私は大学で日本史学科に籍を置いていたんだが、思えば私が日本史好きになったきっかけは小学校2年生のときに学校の図書室で源頼朝の伝記を読んだことだった。妻もそれを知っているので「せっかくだから頼朝公の兜にしようよ」と強く勧めてくれた*1
ものの良し悪しは素人であるわれわれにはわかりかねるが、少なくとも見た感じは品もよく気に入った。しかしいかんせん予算が我々の設定したラインをだいぶオーバーしている。逡巡していると店員さんが「屏風を取り替えれば若干値段が下がります」とのこと。ためしに比較的リーズナブルな屏風と並べてみたが、前の屏風よりもむしろこっちのほうがいい感じに思える。この時点でもまだ予算を若干オーバーしていたが、正直に予算を伝えると「じゃあその金額で」とのことだったので、めでたく購入と相成った。
ということで、結局そごうはおろか、道の向こうの人形屋にも行かずじまい。こんな衝動買いでいいのか? という気もしたが、プーのご機嫌もそろそろ限界に近かったし、こういうものは第一印象が大事だということで....。もっと頑張って価格交渉に持ち込めばもう少し下がったのかもしれないが、プーの成長を祝う品を買うのに値切って買うっていうのも何なので、これでいいのだ。

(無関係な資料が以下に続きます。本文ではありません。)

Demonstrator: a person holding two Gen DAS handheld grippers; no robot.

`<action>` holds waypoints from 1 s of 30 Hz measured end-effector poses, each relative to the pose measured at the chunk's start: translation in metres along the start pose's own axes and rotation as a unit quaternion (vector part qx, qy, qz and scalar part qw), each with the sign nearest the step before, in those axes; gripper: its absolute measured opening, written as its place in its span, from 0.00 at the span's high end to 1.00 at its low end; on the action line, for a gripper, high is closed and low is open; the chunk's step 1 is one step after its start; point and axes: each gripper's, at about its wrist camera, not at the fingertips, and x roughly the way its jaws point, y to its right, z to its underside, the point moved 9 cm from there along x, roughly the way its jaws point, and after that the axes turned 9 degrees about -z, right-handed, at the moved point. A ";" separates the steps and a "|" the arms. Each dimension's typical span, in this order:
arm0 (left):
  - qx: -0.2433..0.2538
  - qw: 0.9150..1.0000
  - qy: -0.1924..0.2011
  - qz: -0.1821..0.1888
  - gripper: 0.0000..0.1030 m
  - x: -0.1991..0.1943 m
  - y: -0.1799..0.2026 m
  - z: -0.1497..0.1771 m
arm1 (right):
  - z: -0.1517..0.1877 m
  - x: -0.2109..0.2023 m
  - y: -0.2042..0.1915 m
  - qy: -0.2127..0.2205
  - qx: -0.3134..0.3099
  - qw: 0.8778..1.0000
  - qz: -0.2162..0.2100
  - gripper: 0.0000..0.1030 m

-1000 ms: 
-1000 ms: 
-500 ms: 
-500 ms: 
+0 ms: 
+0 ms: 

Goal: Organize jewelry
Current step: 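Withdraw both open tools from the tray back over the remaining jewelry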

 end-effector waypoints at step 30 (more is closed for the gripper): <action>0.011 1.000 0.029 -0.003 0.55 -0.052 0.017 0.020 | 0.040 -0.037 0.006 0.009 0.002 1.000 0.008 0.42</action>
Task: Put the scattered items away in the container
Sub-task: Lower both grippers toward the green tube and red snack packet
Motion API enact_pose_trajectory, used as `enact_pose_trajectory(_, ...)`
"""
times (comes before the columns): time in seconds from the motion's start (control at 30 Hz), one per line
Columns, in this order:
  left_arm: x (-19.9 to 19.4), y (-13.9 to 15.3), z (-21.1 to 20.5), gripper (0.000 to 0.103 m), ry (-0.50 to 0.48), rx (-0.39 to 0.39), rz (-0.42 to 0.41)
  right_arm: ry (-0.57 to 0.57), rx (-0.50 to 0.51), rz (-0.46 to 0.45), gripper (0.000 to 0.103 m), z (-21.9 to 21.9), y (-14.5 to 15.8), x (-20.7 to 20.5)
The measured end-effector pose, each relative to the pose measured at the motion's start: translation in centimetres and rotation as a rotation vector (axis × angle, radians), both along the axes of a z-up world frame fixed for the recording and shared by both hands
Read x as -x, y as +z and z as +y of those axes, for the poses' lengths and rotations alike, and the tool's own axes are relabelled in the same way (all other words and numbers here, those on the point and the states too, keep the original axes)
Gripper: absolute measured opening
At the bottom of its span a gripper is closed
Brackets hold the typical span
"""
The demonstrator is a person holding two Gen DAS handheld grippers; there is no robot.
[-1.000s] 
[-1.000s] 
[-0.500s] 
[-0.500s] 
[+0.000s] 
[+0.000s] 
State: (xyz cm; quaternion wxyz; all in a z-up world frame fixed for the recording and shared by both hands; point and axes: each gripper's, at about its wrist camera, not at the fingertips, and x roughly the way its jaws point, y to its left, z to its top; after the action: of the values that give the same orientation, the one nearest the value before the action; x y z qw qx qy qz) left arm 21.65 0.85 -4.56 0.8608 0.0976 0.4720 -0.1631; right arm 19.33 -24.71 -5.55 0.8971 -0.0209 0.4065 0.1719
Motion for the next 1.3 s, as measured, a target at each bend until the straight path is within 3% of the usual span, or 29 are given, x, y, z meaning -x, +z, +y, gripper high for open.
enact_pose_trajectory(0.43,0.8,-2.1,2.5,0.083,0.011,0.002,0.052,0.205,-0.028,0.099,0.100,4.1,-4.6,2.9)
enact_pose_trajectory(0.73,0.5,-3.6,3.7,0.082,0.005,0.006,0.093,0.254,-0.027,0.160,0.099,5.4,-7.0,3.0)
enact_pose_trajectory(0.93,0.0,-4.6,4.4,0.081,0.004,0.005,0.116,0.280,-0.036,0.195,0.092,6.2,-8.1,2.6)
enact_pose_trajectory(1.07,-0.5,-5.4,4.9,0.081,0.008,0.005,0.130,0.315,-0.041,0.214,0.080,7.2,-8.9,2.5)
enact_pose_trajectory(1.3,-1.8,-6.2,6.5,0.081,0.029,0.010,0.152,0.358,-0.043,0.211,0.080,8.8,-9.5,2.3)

ということで大安の日を選んで配達してもらって即座に組み立て。自分たちの結婚式には「仏滅でも別にいいよね」などと言っていたのに、子供のことになると大安にこだわるというのもわれながらおかしなものだ。

*1:あと、頼朝が最終的に成功者となったというのも大きい理由だ。それまでも「せっかくだから武将の兜にしようよ」という話をしていたが、「かといって義経みたいな悲運の人生を送ってほしくはないしね」などという話もしていたので。